*Directions*
Once you find the line with "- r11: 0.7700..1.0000" in the listing below, set down exactly every line from it through the line with "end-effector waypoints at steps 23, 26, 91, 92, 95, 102", but no pictures.
....
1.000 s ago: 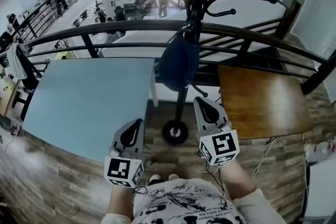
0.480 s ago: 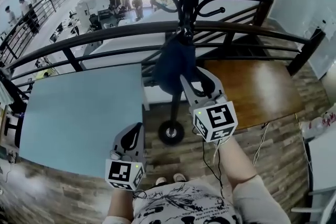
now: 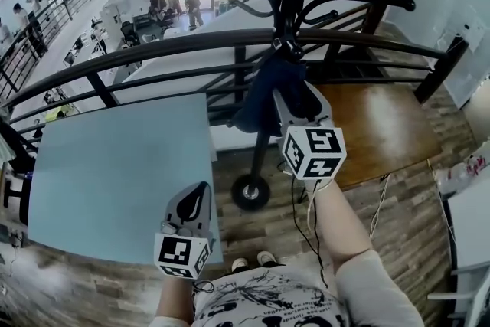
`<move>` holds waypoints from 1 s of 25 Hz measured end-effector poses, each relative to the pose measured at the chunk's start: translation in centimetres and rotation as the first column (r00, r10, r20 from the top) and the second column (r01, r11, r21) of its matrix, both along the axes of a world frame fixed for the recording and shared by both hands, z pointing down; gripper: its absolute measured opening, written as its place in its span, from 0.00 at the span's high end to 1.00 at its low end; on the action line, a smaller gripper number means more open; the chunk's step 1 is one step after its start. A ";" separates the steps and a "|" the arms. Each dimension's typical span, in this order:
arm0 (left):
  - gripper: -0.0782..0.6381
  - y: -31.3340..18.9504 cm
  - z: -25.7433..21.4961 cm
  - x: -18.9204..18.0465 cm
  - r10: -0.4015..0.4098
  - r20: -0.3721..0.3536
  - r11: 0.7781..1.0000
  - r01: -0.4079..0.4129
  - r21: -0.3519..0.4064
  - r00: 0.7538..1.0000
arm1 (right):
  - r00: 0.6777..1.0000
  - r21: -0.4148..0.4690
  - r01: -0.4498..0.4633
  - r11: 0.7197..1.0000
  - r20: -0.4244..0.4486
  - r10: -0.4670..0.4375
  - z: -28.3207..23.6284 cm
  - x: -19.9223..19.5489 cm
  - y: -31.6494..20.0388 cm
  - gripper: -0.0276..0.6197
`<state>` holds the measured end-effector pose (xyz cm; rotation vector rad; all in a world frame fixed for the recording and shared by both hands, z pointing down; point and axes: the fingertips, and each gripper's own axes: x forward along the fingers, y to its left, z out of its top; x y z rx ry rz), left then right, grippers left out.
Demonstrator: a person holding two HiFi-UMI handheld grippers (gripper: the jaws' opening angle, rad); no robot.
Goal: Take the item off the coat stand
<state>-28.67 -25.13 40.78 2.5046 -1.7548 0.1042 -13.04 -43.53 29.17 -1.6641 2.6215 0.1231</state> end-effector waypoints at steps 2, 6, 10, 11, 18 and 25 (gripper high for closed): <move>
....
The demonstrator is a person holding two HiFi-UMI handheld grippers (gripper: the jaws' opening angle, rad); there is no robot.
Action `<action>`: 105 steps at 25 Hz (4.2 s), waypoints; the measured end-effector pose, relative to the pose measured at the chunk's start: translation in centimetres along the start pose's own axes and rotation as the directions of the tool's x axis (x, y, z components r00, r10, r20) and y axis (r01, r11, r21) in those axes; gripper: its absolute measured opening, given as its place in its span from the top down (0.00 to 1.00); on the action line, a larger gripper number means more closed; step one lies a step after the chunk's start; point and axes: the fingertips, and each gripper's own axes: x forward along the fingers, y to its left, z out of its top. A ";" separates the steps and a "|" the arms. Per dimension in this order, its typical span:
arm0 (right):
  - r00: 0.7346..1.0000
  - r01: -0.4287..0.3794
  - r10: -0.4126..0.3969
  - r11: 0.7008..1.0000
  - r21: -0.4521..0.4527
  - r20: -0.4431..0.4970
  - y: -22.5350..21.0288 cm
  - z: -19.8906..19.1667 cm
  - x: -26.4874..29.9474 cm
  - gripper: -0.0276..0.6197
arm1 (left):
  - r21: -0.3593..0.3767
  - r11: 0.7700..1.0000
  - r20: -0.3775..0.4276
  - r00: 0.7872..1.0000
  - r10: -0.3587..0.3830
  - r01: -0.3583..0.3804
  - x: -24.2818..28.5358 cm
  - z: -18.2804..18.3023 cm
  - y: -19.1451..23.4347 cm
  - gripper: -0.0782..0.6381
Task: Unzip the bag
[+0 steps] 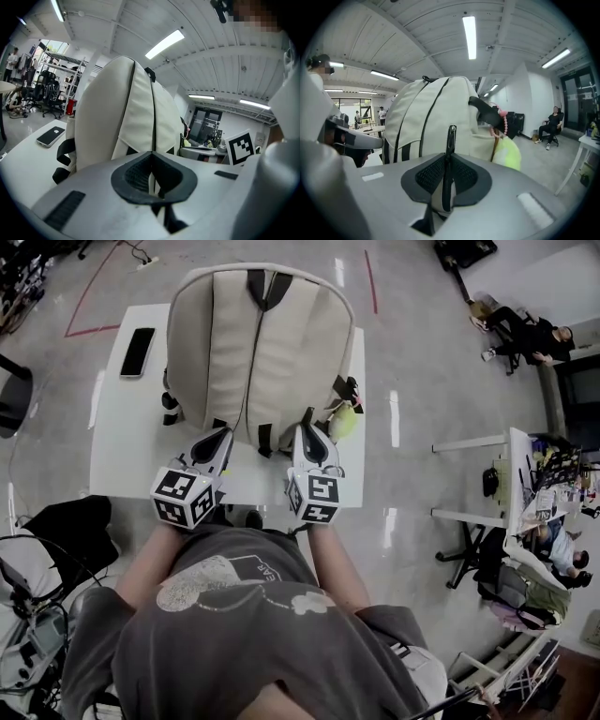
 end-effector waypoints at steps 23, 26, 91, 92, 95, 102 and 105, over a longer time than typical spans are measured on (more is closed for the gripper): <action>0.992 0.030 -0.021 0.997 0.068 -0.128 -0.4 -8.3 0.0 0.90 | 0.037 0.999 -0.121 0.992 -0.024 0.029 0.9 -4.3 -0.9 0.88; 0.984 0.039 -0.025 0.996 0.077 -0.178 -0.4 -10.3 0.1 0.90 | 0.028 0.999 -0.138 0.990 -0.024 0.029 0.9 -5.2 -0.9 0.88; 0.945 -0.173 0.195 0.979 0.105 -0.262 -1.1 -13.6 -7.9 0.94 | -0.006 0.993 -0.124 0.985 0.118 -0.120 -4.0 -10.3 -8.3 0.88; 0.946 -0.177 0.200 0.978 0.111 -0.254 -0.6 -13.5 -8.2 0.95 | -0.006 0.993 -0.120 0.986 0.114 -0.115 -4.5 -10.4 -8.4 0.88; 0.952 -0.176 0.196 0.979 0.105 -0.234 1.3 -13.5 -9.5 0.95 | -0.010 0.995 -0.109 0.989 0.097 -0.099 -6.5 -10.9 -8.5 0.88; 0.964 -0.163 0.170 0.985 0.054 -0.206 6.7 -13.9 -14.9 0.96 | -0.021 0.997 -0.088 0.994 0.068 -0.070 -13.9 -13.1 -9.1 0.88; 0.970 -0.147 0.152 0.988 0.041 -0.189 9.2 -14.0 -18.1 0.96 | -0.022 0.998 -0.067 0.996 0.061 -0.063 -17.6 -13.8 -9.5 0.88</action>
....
*Output for this task*
  - r11: 0.7700..1.0000
  - r20: -0.3775..0.4276
  - r00: 0.7872..1.0000
  - r10: -0.3587..0.3830
  - r01: -0.3583..0.3804
  - x: -24.2818..28.5358 cm
  - z: -18.2804..18.3023 cm
  - y: -19.1451..23.4347 cm
  - gripper: -0.0782..0.6381
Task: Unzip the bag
[+0 steps] 
 end-effector waypoints at steps 23, 26, 91, 92, 95, 102 and 105, over a longer time than typical spans are measured on (more is closed for the gripper): <action>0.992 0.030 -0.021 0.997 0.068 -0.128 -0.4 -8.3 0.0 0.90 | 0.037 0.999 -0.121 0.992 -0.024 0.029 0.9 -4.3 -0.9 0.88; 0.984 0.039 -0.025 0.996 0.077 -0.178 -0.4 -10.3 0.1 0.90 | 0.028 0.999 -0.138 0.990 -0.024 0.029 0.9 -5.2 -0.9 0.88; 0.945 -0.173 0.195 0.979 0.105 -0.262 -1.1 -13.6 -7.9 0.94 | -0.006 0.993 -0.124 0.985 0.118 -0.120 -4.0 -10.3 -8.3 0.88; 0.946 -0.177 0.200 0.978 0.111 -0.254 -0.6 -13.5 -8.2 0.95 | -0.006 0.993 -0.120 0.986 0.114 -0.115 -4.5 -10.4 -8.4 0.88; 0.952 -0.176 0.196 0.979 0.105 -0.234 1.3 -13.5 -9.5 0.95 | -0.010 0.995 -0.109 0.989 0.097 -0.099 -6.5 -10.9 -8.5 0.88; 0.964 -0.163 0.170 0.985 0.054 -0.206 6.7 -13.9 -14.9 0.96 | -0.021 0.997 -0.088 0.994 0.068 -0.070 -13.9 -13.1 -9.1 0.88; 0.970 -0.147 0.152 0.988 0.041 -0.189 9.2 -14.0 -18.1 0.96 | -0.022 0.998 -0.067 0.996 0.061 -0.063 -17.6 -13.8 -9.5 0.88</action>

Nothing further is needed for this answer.